Oslo, Norway: A senior monitoring official at Norway’s Ministry of Climate and the Environment is alarmed at reports highlighting the apparent green-house abuse of Guyana’s rainforest by a Chinese firm.

Referring to several articles in the online version of Guyana’s Kaieteur News, a leading private daily newspaper from Georgetown, the senior Norwegian climate monitor told this Publication that Oslo will be launching a silent investigation into the timber harvesting activities of the Chinese firm Bai Shan Lin.

He stressed that the investigation will help to determine whether Bai Shan Lin’s operation is impacting on the terms that Norway had entered into with the Guyana Government under the REDD+ initiative.

Sharing a series of inferences that he could have drawn from the articles, the official said that an EU corrupt practices investigation may also be likely, depending on what the initial REDD+ investigations may unearth.

Question on whether the investigation would be a joint initiative between the Guyana and Norwegian Government, the official was quick to say ‘no’, thus revealing Norway’s obvious distrust of the officials responsible for enforcing Guyana’s environmental laws.

Norwegian officials have practically considered Bai Shan Lin to be an arm of Sinopec and several other Chinese investment firms that were already commercially convicted for flouting the conservation laws of Gabon, and for collaborating with criminals in the exploitation of several forest concessions throughout Africa.

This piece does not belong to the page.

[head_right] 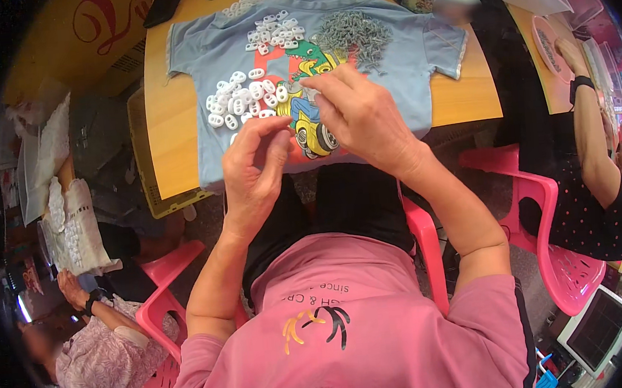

Oslo is also worried over intelligence information which suggests that three Chinese operatives, who were reportedly criminally fingered in Cameroon for siphoning off hundreds of millions of dollars in undeclared timber, are now part of Bai Shan Lin’s operation in Guyana.

Their worry is practically hinged on those operatives alleged tendency to illegally exploit rainforest concessions, with impunity.

Generally associated with the story of El Dorado, and known for its magnificent forests, rivers and the Kaieteur falls, Guyana is home to a large swath of the Amazon rainforest.

During November, 2009, the South American country  had launched a controversial Low Carbon Development strategy under its previous President, Bharrat Jagdeo.

Norway was one of the first countries to support the initiative by offering the country millions of dollars in exchange for protecting its rainforest, under the Guyana REDD+ Investment Fund (GRIF).

However, straddled by poverty, rampant corruption and a low GDP, Guyanese forestry officials are usually very willing to suppress lawful processes in exchange for bribes, thus making the country’s sprawling rainforest a natural attraction for under-dealing companies like Bai Shan Lin.